**Activity**
Print the data below exactly, but only the lines from the one containing "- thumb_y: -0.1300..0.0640" down to the one containing "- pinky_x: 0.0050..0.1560", inclusive.

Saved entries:

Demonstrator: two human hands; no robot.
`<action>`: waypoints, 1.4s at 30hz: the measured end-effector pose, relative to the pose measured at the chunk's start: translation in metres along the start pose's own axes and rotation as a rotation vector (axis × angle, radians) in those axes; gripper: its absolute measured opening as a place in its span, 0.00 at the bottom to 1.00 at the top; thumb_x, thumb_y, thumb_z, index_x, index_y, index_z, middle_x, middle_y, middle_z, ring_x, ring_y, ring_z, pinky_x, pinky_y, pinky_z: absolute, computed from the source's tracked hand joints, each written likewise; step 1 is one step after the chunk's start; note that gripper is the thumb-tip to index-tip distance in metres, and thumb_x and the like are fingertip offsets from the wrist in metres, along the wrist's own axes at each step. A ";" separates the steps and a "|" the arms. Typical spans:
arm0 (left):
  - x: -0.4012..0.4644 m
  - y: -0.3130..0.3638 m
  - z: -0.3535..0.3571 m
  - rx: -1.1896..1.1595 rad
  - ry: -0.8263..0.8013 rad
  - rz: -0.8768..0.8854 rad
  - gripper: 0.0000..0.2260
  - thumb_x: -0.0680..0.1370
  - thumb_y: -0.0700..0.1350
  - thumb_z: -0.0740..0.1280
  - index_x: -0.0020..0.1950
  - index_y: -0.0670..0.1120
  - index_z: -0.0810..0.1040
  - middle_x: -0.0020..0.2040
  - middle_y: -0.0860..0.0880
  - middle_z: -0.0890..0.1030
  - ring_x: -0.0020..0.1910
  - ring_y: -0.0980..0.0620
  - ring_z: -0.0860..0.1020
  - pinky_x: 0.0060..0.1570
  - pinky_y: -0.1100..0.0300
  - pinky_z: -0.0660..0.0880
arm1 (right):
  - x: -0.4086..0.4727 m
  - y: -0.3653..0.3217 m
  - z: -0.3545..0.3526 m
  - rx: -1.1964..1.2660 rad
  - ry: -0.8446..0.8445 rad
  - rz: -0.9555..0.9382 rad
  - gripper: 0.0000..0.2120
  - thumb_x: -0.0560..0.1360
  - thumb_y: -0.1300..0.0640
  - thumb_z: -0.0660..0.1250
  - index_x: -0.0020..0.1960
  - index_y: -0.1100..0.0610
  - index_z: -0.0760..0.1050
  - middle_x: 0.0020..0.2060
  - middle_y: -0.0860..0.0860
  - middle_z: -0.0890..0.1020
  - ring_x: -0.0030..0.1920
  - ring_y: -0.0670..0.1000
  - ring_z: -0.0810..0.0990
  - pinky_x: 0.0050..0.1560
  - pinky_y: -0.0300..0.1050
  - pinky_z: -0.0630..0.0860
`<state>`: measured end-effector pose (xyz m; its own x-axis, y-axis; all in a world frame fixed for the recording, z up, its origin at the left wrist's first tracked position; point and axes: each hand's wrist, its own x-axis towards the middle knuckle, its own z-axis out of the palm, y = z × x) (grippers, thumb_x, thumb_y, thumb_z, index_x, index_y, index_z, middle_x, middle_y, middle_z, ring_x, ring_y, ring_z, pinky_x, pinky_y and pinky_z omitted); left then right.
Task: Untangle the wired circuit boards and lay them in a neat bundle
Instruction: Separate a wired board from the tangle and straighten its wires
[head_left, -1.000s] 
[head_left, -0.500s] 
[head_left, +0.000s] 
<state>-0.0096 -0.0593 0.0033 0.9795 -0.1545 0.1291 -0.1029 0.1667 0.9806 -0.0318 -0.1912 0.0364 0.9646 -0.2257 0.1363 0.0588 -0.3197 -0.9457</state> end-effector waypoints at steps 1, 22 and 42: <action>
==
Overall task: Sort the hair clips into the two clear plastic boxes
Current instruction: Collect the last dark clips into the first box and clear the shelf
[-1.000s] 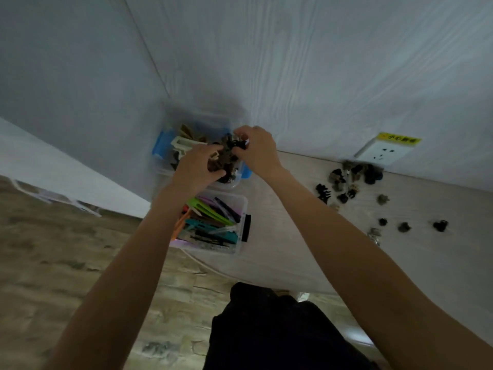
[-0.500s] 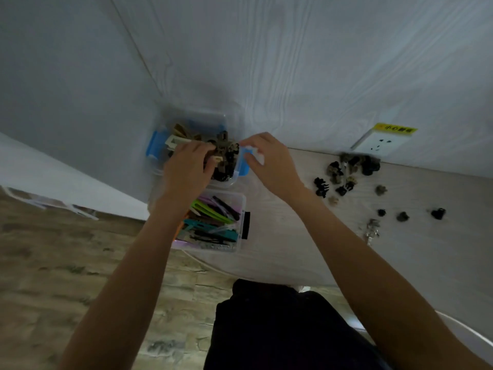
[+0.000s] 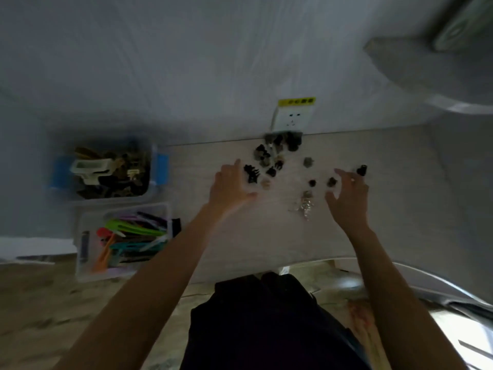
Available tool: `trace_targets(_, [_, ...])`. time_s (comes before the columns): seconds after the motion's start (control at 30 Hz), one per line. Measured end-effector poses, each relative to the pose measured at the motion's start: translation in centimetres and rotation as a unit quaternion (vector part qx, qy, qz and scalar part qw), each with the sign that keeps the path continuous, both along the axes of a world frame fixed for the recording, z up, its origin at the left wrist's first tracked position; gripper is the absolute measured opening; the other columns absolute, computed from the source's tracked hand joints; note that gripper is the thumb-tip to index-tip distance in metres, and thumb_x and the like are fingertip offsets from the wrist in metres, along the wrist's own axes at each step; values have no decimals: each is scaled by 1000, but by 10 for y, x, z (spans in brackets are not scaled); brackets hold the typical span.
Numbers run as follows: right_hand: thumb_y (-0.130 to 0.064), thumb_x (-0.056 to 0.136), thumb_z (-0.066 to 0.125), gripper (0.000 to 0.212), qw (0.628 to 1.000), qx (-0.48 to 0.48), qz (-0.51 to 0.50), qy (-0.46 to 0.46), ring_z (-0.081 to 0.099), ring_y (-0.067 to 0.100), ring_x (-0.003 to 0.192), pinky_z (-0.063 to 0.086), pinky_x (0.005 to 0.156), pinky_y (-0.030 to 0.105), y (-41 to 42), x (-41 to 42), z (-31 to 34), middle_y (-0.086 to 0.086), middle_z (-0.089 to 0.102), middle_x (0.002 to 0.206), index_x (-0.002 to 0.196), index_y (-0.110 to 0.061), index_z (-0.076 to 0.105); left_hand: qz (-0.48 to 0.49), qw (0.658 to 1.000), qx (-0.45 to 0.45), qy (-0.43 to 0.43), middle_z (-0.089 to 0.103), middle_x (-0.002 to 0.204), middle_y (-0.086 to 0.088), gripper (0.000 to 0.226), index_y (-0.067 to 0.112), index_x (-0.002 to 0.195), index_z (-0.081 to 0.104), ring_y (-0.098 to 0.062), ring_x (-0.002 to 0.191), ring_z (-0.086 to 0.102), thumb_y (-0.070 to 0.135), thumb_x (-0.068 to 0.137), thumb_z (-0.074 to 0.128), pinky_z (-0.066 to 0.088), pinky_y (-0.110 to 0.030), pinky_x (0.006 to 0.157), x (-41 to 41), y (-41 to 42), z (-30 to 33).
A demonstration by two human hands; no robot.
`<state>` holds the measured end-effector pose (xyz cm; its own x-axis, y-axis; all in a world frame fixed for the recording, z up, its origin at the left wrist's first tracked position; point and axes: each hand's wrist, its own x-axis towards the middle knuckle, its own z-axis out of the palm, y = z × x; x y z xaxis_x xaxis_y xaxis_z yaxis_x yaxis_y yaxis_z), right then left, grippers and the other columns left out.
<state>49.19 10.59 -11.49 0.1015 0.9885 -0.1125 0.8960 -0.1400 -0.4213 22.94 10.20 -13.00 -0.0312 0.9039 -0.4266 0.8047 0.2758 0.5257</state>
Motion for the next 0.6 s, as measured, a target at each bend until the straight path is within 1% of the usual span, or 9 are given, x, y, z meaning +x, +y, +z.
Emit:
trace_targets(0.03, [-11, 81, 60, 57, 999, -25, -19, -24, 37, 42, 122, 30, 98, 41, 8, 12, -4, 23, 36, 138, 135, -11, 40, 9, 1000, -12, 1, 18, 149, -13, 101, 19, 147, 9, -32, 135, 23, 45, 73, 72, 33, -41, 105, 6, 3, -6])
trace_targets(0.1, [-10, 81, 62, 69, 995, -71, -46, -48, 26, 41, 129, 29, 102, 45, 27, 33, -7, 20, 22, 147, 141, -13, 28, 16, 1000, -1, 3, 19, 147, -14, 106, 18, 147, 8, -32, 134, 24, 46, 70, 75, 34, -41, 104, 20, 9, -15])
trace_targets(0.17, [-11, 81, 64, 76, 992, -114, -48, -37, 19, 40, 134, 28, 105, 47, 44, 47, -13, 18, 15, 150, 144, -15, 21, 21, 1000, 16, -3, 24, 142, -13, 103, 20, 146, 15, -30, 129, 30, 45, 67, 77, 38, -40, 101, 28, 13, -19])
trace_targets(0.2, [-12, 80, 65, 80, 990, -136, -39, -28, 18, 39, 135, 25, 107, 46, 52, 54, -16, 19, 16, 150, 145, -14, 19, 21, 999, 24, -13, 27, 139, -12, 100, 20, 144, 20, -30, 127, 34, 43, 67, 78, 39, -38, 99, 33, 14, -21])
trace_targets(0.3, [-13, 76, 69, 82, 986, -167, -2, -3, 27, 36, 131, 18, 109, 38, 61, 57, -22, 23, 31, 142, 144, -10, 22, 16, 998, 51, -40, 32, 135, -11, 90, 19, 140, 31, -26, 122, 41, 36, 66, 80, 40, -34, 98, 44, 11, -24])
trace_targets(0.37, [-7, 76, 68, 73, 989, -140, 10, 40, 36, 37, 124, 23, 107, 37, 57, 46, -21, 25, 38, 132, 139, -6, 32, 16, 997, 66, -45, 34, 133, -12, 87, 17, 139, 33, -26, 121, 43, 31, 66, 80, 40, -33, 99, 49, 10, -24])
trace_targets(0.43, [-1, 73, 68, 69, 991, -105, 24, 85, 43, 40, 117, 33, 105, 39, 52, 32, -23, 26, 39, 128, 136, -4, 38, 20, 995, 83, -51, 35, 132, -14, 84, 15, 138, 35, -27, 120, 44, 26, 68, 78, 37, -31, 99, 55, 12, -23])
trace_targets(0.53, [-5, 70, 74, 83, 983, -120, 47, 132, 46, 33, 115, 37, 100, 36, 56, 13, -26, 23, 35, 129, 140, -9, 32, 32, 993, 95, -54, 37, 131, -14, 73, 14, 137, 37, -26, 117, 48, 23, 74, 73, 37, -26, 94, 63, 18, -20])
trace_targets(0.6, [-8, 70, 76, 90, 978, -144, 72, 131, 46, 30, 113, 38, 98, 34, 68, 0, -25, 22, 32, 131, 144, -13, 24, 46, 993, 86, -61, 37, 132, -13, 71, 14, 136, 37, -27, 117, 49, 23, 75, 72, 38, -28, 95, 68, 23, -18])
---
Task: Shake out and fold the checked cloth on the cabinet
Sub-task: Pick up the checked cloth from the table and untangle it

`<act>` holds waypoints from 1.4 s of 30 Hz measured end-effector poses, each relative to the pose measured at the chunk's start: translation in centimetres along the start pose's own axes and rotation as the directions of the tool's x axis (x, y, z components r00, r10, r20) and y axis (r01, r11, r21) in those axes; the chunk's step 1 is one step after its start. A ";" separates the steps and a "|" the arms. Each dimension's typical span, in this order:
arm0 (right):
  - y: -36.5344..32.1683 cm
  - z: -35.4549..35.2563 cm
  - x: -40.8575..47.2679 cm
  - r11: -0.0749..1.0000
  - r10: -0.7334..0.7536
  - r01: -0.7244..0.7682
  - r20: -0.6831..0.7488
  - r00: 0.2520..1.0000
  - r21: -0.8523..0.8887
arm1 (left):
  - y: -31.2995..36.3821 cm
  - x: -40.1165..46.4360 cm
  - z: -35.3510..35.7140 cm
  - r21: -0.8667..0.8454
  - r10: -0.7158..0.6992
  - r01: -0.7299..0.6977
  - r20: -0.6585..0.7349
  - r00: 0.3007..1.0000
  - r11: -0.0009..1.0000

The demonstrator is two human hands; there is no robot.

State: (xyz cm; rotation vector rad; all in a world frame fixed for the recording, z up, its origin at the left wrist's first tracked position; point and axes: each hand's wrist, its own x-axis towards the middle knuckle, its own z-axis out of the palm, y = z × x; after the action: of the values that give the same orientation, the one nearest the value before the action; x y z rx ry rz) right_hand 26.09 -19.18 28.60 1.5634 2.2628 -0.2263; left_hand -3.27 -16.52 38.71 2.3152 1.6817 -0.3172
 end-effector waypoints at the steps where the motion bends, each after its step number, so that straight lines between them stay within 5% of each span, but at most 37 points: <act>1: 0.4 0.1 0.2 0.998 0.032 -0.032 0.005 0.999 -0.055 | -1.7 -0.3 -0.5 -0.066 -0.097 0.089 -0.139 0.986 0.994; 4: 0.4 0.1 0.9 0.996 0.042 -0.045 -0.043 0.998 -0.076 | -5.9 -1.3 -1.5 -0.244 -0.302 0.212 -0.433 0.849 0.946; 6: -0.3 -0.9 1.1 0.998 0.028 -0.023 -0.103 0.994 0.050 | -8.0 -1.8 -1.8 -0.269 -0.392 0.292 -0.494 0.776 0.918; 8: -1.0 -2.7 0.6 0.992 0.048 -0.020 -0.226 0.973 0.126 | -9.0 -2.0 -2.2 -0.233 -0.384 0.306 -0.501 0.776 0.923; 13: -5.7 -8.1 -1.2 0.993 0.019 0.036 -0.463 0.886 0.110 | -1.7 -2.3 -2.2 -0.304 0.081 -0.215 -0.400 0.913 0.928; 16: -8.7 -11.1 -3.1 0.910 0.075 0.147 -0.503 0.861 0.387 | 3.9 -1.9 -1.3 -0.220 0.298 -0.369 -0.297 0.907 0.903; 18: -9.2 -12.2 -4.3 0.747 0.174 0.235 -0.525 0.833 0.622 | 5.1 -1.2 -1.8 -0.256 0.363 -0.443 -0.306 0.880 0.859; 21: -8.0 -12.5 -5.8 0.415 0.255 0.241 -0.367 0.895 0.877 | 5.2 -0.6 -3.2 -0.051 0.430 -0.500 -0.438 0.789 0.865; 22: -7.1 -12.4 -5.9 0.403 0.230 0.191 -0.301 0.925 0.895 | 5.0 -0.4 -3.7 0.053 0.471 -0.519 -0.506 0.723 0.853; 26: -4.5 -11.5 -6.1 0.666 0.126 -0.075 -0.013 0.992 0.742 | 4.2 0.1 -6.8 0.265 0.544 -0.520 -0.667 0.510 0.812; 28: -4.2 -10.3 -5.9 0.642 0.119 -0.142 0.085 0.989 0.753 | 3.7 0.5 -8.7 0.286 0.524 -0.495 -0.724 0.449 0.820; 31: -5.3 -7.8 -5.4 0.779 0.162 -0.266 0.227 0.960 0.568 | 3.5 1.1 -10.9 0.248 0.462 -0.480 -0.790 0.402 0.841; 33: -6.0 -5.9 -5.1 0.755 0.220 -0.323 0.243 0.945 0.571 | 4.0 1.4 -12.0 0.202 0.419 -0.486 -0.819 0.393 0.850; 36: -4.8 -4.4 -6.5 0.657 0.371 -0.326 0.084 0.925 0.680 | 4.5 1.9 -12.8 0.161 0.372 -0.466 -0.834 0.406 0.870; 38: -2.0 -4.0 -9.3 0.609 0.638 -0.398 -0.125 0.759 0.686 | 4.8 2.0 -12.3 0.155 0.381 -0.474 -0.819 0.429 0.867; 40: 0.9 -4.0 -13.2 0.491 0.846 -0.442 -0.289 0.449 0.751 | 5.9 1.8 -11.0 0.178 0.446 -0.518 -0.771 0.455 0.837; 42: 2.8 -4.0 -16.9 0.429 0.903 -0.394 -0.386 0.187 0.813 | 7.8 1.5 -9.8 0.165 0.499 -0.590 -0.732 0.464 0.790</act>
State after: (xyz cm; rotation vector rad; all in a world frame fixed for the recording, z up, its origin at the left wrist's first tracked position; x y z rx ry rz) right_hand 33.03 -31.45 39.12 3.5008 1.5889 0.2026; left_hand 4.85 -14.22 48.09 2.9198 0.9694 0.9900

**Task answer**
  - thumb_y: -0.1300..0.0640
  - thumb_z: -0.0660..0.1250
  - index_x: -0.0020..0.1960
  - index_y: -0.1100..0.0610
  - index_z: -0.0760..0.1050
  - middle_x: 0.0020..0.2060
  - middle_y: -0.0860..0.0860
  - middle_z: -0.0890..0.1020
  - ring_x: -0.0030..0.1920
  - ring_y: -0.0670..0.1000
  - ring_z: -0.0810..0.0990
  - pinky_x: 0.0050..0.1560

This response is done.